It's not a question of "should the standard library care about high-performance code". It's a question of "how many high-performance corner cases should be in the standard library?" You can keep adding stuff to cover corner cases ad infinitum. At some point, you have to draw a line.

Why?

I remember back in '12 when the big complaint was that the C++ Standard Library was too small.  I must have been sleeping when that got solved.

I remember back in '12 when I completely disagreed with Herb Sutter's statement to that effect. So I'm not really sure what point you're trying to make. I've always felt that C++'s small standard library was a good thing, not a problem to be "solved".

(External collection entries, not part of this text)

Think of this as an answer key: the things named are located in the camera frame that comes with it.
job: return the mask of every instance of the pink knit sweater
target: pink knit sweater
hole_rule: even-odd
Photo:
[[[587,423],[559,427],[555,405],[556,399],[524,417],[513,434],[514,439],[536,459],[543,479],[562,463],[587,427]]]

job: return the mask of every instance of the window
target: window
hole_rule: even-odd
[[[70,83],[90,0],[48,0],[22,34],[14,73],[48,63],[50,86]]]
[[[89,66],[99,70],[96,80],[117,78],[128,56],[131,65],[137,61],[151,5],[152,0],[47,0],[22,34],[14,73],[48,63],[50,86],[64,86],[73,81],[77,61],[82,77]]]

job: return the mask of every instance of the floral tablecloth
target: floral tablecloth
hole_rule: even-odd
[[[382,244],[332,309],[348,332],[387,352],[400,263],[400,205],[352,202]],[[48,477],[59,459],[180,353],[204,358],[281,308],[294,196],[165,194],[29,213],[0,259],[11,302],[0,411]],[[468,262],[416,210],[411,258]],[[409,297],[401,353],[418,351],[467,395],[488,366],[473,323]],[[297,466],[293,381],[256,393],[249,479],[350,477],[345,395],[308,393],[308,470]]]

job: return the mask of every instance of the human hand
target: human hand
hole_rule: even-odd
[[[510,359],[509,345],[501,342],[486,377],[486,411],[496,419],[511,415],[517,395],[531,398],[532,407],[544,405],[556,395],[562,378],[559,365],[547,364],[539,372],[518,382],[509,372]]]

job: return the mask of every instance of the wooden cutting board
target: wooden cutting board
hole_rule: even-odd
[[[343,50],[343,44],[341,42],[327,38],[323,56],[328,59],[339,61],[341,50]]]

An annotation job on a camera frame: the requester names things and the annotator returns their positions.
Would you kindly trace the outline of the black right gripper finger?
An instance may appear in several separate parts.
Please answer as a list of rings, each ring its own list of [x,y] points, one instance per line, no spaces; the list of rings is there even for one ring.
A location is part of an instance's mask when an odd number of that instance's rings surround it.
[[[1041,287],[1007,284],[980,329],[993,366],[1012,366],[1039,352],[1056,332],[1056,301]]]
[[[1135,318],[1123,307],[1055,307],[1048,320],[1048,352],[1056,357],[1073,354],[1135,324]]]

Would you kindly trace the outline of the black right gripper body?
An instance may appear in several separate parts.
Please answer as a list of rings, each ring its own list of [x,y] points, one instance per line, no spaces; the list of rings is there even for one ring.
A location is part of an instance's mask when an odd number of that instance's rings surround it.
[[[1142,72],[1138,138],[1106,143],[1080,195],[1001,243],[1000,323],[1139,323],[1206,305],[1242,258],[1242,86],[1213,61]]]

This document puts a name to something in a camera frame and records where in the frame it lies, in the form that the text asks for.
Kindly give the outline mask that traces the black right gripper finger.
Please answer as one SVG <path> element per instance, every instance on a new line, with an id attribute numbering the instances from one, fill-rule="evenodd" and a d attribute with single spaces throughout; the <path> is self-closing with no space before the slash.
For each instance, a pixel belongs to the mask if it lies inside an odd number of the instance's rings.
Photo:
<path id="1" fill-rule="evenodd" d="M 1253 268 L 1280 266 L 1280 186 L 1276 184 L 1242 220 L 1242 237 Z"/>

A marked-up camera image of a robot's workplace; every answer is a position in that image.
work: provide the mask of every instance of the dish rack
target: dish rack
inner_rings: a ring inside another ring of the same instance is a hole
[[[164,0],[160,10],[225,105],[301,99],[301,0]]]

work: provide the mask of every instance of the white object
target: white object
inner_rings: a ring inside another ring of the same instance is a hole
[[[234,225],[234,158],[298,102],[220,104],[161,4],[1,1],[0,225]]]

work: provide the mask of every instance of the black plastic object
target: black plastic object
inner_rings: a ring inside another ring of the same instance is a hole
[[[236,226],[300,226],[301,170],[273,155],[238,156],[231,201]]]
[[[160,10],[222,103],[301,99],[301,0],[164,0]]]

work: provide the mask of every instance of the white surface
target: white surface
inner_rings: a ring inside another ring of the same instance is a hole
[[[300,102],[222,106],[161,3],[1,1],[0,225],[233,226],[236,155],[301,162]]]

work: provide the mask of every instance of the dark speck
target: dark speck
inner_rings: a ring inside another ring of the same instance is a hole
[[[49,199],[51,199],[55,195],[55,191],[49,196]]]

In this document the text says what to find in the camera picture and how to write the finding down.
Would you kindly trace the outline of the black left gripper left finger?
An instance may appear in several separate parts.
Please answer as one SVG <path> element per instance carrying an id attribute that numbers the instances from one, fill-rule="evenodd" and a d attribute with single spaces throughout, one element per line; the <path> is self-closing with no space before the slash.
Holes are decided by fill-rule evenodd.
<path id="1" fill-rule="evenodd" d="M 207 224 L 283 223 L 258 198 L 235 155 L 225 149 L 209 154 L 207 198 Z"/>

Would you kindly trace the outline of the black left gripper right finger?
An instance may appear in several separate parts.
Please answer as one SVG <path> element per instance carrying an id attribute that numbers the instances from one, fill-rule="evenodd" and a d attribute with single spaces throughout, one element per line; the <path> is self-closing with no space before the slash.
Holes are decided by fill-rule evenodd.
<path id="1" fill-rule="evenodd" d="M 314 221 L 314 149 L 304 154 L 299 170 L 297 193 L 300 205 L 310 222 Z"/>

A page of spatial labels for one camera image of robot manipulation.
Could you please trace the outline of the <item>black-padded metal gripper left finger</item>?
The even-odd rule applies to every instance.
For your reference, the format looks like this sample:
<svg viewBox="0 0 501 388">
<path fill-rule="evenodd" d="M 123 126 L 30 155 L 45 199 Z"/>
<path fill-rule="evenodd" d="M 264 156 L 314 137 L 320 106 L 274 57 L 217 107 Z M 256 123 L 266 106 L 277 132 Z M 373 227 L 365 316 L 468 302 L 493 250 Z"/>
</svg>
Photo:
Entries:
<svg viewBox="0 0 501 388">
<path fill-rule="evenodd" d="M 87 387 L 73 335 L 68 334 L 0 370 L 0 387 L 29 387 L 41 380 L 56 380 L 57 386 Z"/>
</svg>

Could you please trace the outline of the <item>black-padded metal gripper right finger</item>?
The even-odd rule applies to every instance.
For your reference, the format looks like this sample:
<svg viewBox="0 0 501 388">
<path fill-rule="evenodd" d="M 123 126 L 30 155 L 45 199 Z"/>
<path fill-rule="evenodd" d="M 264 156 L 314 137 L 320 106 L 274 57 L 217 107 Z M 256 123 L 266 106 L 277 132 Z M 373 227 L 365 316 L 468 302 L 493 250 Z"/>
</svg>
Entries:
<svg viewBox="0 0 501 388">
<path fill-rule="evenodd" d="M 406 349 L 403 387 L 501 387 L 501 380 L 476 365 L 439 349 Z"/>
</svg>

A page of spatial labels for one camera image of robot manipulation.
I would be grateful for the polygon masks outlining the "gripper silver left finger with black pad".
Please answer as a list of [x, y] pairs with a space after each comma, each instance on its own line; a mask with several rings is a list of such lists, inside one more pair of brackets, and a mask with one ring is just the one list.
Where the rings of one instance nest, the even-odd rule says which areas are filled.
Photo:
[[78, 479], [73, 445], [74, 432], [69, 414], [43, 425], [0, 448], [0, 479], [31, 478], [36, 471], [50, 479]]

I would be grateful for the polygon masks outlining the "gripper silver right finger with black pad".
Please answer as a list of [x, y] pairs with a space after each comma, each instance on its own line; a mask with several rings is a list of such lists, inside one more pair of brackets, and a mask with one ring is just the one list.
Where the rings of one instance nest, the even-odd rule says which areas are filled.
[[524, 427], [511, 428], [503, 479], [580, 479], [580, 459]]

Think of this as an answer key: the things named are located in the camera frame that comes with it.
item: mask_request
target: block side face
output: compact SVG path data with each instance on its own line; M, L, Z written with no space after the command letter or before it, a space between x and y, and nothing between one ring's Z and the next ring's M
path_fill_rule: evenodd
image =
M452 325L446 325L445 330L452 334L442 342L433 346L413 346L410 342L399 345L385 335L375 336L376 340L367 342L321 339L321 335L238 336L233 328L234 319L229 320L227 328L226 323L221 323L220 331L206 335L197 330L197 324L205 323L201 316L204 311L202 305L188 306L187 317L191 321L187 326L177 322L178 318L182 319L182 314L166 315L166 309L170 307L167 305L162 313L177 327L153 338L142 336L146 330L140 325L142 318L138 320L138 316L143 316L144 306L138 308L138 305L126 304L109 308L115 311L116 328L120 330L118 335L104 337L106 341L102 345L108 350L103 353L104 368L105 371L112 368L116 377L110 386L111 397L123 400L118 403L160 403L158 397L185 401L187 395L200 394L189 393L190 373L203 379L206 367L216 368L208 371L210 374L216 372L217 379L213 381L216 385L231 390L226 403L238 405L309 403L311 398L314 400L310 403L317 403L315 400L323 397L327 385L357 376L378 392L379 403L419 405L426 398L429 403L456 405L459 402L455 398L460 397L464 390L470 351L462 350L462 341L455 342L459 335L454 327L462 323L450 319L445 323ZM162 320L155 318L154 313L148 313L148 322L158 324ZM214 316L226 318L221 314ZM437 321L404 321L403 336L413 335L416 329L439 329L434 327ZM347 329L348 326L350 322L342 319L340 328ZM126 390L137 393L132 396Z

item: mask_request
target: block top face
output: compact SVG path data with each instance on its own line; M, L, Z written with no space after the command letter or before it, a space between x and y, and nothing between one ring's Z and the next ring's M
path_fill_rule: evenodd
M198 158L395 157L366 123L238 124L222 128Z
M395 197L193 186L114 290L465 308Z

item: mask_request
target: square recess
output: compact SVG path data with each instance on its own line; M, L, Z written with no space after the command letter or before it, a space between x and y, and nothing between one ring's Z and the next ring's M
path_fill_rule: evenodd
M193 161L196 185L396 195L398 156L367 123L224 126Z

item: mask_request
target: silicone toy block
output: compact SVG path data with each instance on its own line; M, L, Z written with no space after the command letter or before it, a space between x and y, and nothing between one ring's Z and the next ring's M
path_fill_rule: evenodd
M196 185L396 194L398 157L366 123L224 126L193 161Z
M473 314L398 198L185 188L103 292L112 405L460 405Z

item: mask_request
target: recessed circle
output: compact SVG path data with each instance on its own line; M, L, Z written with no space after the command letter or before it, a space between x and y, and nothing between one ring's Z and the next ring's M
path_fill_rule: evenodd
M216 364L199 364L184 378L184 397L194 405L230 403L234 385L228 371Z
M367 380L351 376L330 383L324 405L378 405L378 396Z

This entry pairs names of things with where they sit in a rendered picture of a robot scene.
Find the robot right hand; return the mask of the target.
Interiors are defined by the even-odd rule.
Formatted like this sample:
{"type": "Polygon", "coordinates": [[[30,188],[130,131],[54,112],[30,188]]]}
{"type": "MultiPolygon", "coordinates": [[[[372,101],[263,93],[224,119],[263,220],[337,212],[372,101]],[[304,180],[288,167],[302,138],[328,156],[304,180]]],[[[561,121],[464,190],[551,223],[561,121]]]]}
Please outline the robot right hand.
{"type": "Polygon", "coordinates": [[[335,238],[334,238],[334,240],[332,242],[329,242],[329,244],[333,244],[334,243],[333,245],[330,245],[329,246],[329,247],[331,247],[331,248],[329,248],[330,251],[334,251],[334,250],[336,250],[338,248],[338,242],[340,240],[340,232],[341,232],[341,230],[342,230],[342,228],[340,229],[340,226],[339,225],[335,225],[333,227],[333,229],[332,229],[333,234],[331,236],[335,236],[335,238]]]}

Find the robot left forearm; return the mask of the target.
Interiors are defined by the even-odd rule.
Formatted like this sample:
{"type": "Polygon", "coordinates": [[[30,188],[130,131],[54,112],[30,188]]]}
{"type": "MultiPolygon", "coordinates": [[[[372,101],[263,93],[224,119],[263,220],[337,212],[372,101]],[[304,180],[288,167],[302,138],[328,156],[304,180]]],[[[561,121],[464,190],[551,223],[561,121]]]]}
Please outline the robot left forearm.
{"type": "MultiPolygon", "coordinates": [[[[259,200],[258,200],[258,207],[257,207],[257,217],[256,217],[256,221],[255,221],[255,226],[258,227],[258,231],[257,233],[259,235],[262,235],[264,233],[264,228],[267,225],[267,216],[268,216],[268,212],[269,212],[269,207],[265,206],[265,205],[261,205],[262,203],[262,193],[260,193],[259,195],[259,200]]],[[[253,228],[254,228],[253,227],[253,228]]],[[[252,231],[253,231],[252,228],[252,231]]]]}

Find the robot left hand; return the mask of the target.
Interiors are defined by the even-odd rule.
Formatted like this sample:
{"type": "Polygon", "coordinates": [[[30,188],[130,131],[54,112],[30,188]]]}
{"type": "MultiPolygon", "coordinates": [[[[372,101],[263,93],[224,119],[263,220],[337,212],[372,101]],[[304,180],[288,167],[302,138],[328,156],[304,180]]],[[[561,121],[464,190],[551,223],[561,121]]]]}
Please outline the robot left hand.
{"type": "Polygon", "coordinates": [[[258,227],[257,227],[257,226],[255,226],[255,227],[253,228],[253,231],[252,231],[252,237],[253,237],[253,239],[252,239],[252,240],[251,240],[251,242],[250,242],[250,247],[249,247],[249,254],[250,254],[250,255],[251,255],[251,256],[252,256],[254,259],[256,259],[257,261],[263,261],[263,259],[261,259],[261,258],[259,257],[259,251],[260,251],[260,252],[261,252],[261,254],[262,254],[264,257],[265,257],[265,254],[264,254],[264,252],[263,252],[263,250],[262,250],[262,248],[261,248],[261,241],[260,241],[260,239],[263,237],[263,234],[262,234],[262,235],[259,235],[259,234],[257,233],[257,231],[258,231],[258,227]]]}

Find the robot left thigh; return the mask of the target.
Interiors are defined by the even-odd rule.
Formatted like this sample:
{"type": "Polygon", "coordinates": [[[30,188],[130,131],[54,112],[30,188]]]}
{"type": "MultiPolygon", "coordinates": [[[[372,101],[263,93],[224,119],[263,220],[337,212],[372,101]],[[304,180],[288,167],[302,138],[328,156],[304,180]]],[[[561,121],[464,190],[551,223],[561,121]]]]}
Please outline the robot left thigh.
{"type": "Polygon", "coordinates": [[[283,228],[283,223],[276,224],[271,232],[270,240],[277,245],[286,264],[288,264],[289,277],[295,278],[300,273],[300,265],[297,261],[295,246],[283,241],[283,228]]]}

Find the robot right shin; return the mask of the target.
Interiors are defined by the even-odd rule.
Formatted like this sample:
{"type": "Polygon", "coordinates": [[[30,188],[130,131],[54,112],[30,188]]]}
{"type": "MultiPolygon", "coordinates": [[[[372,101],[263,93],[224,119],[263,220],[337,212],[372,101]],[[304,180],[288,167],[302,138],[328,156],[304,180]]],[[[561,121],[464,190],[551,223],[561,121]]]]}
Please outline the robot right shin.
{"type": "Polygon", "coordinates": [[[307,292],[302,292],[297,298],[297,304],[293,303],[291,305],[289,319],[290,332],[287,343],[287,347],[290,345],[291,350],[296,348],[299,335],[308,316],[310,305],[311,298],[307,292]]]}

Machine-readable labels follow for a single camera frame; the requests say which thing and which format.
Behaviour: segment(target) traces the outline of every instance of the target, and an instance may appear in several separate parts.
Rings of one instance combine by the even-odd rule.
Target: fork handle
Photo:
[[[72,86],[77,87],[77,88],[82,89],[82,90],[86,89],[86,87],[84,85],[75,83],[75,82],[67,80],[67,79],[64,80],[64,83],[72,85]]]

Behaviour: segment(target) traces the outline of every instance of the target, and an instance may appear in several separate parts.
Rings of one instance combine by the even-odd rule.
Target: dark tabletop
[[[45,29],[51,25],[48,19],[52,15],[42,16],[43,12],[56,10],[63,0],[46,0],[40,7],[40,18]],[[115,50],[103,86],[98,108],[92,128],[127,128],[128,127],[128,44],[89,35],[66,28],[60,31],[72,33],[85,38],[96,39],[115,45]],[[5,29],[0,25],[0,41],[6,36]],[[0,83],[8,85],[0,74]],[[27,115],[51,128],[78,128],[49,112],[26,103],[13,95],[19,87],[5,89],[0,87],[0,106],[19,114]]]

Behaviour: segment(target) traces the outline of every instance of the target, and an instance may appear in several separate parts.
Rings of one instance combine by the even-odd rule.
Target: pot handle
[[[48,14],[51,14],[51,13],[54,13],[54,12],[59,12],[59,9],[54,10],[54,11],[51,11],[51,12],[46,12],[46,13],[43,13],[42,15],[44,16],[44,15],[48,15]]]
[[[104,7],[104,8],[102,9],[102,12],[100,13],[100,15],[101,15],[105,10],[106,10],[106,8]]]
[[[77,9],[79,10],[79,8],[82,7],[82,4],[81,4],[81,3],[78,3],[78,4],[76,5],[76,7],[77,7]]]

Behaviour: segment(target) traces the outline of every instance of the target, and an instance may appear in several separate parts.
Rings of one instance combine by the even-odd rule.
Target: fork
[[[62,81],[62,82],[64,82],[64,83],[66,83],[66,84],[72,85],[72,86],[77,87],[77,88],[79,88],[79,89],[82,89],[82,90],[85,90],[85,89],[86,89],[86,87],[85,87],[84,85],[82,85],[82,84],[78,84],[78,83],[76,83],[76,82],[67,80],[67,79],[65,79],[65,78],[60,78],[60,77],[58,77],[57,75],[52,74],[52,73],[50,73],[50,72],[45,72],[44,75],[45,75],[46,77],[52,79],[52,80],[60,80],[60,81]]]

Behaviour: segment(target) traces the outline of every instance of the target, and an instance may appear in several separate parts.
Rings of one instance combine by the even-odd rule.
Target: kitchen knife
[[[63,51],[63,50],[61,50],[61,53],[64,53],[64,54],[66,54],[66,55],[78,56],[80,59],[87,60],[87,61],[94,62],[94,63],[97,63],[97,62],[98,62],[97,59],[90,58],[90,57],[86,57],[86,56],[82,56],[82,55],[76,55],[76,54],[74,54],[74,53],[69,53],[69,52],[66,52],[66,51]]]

My personal criterion are:
  • Things that people keep inventing in multiple places
  • Things that are hard to write correctly 
Remember: we are talking about a type which, in the very next section, you admit "will only be used in specialized cases". To me, the standard library should be for tools that are of general use.

That's you.  And no one is forcing you to use the other stuff.

Generally speaking, people do not code in a vacuum. How other people code affects your code, just as your code affects the code of others. Why?

Because you may need to share that code. And thus, your code needs to be able to interoperate with theirs. If someone elses code allocates memory, but your project doesn't allow unauthorized allocations, then you can't use their code. If their strings are UTF-16s, then you're going to have to convert your UTF-8s into UTF-16 if you want to use it. If you don't like `enum class`es, but someone used an `enum class` in the interface to their library, you're going to have to make your peace with that language feature in order to use that library. If a library uses filesystem `path`s, but you use C-style file IO (because you like performance), you're going to have to write non-standard code in order to work with their system.

And so forth.

Some people do code in a vacuum, where the only code they talk to lives in their own world. And that's fine. But let's not ignore the fact that a lot of other people share code. And therefore, what code someone uses very much affects others.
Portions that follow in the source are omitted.